EXERCISE PROMPT
The whole listing below is to be copied exactly, with every picture left out.

** Opening DATA SHOWN block **

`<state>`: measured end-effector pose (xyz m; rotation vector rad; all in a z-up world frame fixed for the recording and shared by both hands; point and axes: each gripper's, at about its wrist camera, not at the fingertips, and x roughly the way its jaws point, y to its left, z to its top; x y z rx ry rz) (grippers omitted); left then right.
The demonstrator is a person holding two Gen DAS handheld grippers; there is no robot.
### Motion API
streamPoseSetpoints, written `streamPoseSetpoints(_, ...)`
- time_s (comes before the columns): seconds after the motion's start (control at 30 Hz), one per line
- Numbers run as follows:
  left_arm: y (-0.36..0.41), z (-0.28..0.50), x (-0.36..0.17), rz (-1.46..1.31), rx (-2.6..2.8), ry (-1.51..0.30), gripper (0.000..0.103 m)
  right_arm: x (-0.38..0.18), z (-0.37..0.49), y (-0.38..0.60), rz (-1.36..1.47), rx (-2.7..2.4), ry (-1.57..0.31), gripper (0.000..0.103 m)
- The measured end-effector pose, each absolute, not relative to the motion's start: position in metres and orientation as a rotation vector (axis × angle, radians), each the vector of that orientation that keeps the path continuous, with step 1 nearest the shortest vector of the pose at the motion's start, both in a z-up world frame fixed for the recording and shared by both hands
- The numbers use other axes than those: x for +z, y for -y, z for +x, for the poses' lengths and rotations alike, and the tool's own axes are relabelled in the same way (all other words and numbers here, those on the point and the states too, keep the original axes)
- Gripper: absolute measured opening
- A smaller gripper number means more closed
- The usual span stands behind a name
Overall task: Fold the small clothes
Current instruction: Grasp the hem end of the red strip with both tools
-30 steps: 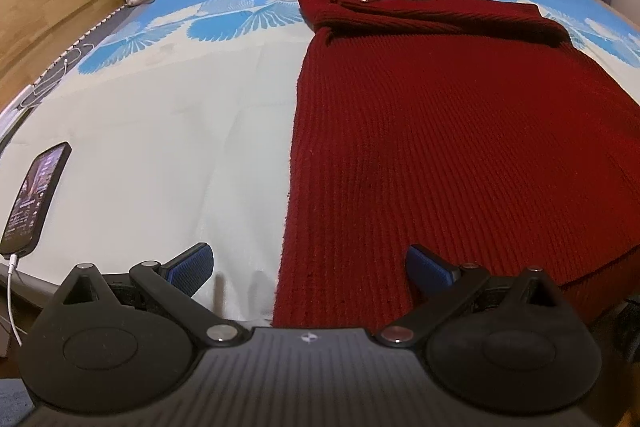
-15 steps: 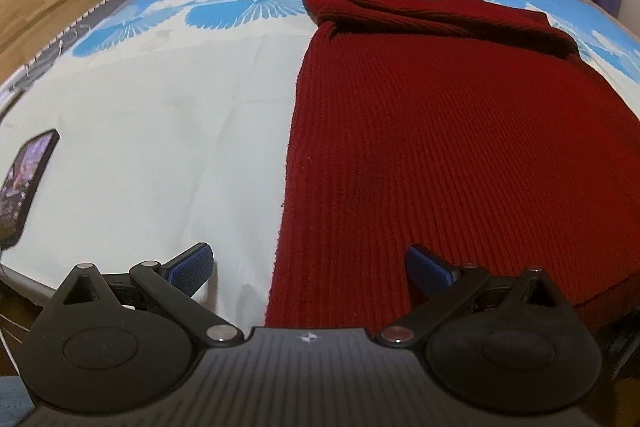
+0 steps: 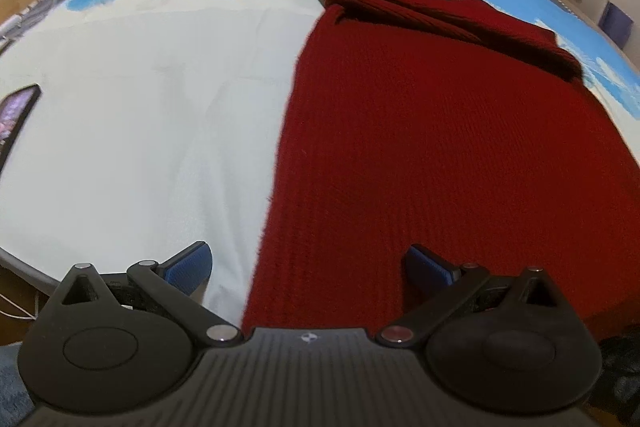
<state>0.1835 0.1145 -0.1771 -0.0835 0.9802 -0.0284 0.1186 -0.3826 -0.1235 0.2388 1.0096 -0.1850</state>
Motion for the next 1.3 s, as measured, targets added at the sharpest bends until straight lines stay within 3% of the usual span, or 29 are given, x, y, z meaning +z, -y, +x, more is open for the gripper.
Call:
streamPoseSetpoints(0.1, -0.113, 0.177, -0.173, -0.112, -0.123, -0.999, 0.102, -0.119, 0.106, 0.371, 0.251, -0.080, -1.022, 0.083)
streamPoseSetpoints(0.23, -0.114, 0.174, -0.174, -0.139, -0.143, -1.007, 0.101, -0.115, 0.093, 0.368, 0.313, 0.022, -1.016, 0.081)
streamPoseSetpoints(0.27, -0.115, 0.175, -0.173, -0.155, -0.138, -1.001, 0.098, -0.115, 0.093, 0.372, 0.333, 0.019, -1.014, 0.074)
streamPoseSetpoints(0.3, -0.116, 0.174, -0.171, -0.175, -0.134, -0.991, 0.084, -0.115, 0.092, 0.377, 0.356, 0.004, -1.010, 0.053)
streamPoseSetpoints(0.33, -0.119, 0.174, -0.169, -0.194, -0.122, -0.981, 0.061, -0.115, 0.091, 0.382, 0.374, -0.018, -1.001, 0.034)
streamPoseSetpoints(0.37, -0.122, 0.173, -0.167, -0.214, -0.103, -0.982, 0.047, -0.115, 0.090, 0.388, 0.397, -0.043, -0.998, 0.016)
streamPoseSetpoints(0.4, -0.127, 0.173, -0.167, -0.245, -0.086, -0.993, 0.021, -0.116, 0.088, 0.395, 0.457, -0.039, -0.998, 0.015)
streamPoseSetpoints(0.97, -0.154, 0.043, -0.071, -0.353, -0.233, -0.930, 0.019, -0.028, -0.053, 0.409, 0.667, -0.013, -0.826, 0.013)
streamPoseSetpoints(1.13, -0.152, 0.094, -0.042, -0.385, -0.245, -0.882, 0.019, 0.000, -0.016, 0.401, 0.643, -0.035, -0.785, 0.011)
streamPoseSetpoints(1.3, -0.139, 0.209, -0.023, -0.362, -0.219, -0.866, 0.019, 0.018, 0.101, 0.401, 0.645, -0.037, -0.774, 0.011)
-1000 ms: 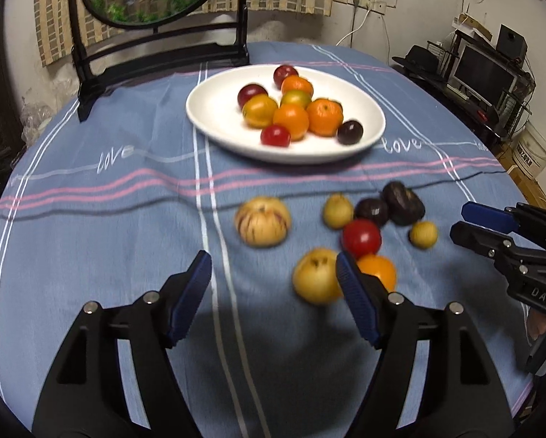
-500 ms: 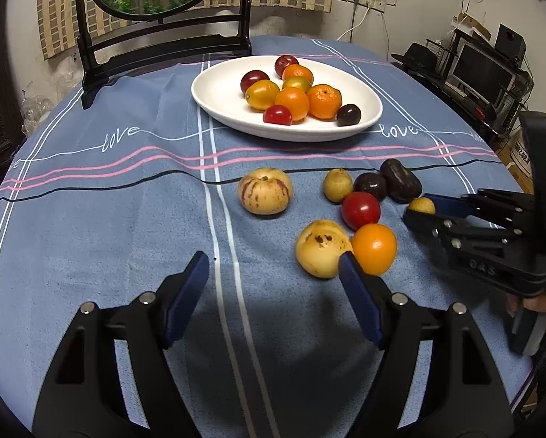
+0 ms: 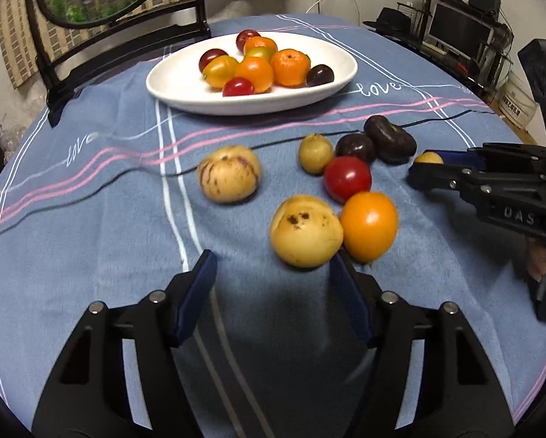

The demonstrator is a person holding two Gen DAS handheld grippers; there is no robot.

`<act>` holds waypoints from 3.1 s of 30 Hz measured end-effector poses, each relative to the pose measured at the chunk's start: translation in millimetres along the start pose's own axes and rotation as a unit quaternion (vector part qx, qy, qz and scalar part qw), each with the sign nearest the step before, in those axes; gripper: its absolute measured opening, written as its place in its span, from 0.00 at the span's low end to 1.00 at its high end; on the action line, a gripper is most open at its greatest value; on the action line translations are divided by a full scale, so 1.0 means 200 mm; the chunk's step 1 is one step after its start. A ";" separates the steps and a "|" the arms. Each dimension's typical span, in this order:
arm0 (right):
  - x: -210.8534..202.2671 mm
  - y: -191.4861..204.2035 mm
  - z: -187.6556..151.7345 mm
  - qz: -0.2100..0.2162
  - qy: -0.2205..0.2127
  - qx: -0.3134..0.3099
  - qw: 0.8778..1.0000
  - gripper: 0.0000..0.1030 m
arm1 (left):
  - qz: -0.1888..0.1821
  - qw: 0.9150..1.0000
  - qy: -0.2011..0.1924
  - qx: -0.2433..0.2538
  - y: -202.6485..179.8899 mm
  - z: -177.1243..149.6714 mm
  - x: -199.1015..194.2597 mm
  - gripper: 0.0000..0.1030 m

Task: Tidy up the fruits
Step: 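Move both open grippers back toward the remaining fruits, then carry a yellow pear to the plate with the right gripper while the left gripper carries a pale pear, then carry an orange to the plate with the right gripper while the left gripper carries a striped pear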

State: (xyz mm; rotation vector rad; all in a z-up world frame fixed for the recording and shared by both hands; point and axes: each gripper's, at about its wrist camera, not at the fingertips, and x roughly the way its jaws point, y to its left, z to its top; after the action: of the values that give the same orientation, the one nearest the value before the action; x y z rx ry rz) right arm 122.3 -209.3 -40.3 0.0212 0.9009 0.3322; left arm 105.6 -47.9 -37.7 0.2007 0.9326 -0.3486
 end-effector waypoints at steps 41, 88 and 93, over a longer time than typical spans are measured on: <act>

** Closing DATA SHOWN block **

TASK RESULT
`<state>`: measured end-effector pose (xyz m; rotation vector rad; all in a z-up world frame fixed for the recording and shared by both hands; point and axes: each gripper's, at about its wrist camera, not at the fingertips, and x roughly the way its jaws point, y to its left, z to its top; x y z rx ry rz) (grippers omitted); left then right.
The demonstrator is a person holding two Gen DAS handheld grippers; there is no robot.
### Motion API
streamPoseSetpoints, written `streamPoseSetpoints(_, ...)`
- time_s (comes before the columns): seconds after the motion's start (control at 30 Hz), one per line
- Numbers run as follows:
  left_arm: y (-0.36..0.41), z (-0.28..0.50), x (-0.36..0.17), rz (-1.46..1.31), rx (-2.6..2.8), ry (-1.51..0.30), gripper (0.000..0.103 m)
  right_arm: x (-0.38..0.18), z (-0.37..0.49), y (-0.38..0.60), rz (-1.36..1.47), rx (-2.7..2.4), ry (-1.57..0.31), gripper (0.000..0.103 m)
- The measured end-effector pose, each absolute, not relative to the motion's start: position in metres and orientation as a rotation vector (axis × angle, radians), each the vector of that orientation that keeps the path continuous, with step 1 nearest the shortest vector of the pose at the motion's start, both in a z-up world frame fixed for the recording and shared by both hands
- The numbers use other axes than those: x for +z, y for -y, z for +x, for the poses' lengths and rotations alike, and the tool's own axes are relabelled in the same way (all other words and numbers here, those on the point and the states too, keep the original axes)
- Gripper: absolute measured opening
- A smaller gripper number means more closed
- The usual span stands behind a name
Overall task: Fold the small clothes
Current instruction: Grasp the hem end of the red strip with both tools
-30 steps: 
-15 steps: 
+0 steps: 
<state>0.1835 0.1145 -0.1771 -0.0835 0.9802 -0.0284 0.1186 -0.3826 -0.1235 0.2388 1.0096 -0.1850</state>
Motion for the next 1.3 s, as measured, targets added at the sharpest bends until straight lines stay within 3% of the usual span, or 29 are given, x, y, z meaning +z, -y, +x, more is open for the gripper.
Call:
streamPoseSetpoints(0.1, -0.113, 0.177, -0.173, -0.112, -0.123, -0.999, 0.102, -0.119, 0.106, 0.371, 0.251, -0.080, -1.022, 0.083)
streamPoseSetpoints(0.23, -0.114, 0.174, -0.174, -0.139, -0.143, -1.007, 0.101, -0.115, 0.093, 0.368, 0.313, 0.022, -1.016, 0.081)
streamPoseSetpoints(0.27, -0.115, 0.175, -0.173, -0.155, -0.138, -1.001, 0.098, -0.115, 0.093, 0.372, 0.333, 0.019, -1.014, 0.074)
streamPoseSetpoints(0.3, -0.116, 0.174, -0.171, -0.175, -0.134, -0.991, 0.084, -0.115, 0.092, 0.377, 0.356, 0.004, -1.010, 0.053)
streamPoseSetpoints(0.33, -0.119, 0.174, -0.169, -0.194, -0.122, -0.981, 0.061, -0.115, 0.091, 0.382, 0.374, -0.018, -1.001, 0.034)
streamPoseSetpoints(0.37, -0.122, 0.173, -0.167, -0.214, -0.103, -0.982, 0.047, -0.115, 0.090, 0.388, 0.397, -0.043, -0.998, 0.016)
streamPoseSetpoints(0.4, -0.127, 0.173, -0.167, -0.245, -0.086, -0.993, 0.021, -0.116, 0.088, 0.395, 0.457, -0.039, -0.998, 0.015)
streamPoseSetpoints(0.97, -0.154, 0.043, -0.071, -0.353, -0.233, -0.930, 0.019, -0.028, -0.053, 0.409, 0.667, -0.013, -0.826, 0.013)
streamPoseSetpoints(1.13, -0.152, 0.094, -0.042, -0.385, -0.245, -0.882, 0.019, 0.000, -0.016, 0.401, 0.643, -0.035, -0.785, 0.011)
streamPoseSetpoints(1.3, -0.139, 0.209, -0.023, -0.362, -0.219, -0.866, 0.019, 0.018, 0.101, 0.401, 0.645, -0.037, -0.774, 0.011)
-1000 ms: 
-500 ms: 
+0 ms: 

The demonstrator is a person holding two Gen DAS handheld grippers; there is no robot.

`<act>` holds waypoints from 3.1 s of 30 Hz measured end-effector poses, each relative to the pose measured at the chunk's start: translation in millimetres along the start pose's own axes and rotation as a unit quaternion (vector part qx, qy, qz and scalar part qw), each with the sign nearest the step before, in those axes; gripper: its absolute measured opening, written as its place in its span, from 0.00 at the span's low end to 1.00 at its high end; on the action line, a gripper is most open at its greatest value; on the action line translations are divided by a full scale, so 1.0 means 200 mm; the chunk's step 1 is one step after its start. A ";" separates the steps and a "|" the arms. Each dimension's typical span, in this order:
arm0 (right):
  - x: -210.8534..202.2671 mm
  - y: -191.4861..204.2035 mm
  - z: -187.6556..151.7345 mm
  - qz: -0.2100..0.2162
  - qy: -0.2205..0.2127
  - qx: -0.3134..0.3099
  - qw: 0.8778..1.0000
  - gripper: 0.0000..0.1030 m
arm1 (left):
  - qz: -0.1888..0.1821
  - qw: 0.9150..1.0000
  - qy: -0.2011..0.1924
  - qx: -0.2433..0.2538
  - y: -202.6485..179.8899 mm
  - z: -177.1243..149.6714 mm
  - x: -199.1015..194.2597 mm
  - gripper: 0.0000..0.1030 m

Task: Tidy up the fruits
Step: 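Move both open grippers back toward the remaining fruits, then carry a yellow pear to the plate with the right gripper while the left gripper carries a pale pear, then carry an orange to the plate with the right gripper while the left gripper carries a striped pear
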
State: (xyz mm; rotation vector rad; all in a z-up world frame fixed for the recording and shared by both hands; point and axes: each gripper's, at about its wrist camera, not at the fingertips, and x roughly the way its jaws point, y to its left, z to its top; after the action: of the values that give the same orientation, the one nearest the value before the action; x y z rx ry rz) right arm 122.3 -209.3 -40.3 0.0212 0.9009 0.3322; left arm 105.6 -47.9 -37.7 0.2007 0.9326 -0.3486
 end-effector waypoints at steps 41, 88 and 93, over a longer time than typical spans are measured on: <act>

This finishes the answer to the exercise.